Yang semakin menambah frustrasi Clinton adalah peretas Rusia diyakini berada di balik pembocoran Podesta dan pembocoran email baru-baru ini dari agen dan staf Partai Demokrat.

“Sepanjang sejarah negara kita, kita belum pernah berada dalam situasi di mana musuh, kekuatan asing, bekerja begitu keras untuk mempengaruhi hasil pemilu,” kata Clinton dalam debat hari Minggu. “Dan percayalah, mereka tidak melakukannya untuk membuat saya terpilih. Mereka melakukannya untuk mencoba mempengaruhi pemilu Donald Trump.”

Kutipan dari pidato Clinton – transkrip lengkap yang ditolak oleh tim kampanye – terdapat dalam dokumen setebal 80 halaman yang dikirim melalui email ke Podesta dan pihak lain yang menandai kutipan yang berpotensi bermasalah.

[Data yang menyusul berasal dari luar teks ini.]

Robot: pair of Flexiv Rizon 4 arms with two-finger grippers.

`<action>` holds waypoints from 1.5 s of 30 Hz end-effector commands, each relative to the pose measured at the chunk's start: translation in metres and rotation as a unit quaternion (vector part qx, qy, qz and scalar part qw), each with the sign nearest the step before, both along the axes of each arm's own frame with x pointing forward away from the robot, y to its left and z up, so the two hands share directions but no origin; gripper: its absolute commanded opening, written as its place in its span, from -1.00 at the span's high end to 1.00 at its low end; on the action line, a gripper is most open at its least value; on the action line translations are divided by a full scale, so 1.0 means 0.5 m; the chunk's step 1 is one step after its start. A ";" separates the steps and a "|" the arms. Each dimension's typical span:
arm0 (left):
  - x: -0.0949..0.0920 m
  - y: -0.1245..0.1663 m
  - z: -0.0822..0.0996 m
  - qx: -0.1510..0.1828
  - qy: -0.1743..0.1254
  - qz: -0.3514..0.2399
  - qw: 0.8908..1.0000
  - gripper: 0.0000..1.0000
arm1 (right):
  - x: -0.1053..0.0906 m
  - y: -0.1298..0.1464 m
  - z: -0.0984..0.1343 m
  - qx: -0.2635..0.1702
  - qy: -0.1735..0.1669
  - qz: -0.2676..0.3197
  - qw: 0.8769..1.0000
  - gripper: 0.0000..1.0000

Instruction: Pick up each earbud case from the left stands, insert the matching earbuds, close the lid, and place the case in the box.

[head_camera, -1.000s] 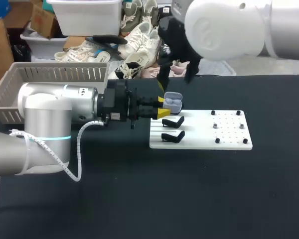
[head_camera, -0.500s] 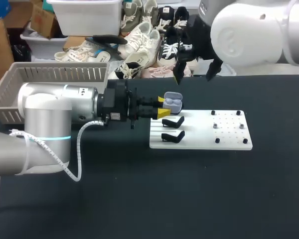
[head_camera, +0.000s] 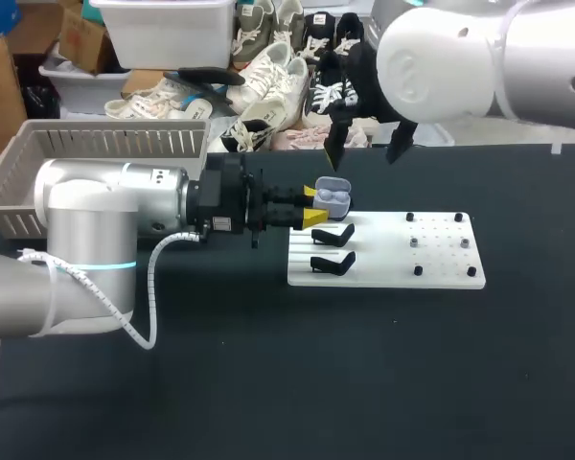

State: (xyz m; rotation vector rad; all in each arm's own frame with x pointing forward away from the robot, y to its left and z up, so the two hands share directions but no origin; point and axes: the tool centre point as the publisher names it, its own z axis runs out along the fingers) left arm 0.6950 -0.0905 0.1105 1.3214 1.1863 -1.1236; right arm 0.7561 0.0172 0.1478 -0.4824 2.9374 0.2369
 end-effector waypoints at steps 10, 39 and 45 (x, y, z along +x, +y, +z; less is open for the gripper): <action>0.001 0.000 -0.001 -0.001 0.000 0.000 1.000 1.00 | -0.064 -0.002 -0.005 0.006 0.033 0.010 0.999 -1.00; 0.082 0.261 0.104 0.066 -0.038 0.180 0.981 1.00 | -0.131 -0.052 0.113 0.074 -0.057 0.051 0.994 -1.00; 0.140 0.374 0.108 0.107 -0.033 0.278 0.954 1.00 | -0.131 -0.052 0.113 0.074 -0.057 0.051 0.994 -1.00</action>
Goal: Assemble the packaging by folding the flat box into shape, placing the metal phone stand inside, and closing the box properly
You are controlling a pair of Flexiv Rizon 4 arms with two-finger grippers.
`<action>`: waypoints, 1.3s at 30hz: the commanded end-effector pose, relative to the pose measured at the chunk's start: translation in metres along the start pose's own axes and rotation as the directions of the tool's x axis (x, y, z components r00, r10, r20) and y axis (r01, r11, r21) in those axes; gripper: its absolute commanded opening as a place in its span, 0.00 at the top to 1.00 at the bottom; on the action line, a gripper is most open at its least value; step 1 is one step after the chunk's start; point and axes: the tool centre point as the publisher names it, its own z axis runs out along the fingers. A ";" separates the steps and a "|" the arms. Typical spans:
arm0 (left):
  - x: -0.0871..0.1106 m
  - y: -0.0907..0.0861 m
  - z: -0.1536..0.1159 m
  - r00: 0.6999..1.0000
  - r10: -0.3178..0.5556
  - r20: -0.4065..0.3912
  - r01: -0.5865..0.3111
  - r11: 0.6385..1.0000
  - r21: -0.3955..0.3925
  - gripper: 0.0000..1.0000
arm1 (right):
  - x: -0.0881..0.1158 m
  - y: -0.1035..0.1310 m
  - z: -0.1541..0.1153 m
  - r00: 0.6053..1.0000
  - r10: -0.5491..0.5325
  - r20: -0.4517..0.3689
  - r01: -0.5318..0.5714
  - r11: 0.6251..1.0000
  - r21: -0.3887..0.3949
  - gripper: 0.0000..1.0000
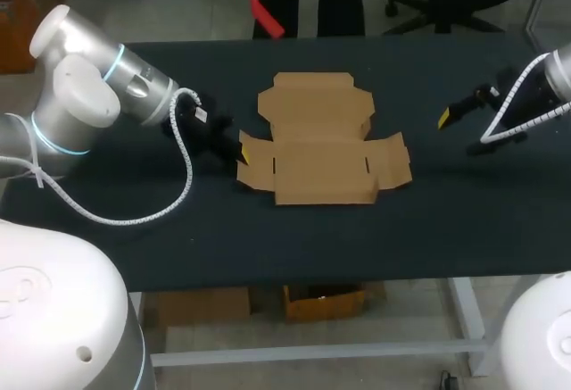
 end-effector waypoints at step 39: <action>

Ketika dimintai komentar mengenai rincian email tersebut, tim kampanye Trump mengatakan dalam sebuah pernyataan: “Hillary Clinton telah menunjukkan dirinya sepenuhnya tidak autentik dan tidak mampu mengatakan yang sebenarnya.”

Tim kampanye Clinton tidak segera membalas permintaan komentar.

Dalam email ke FoxNews.com awal pekan ini, juru bicara Clinton Glen Caplin menyebut kebocoran dokumen Podesta “dirancang oleh Vladimir Putin untuk ikut campur dalam pemilu ini.”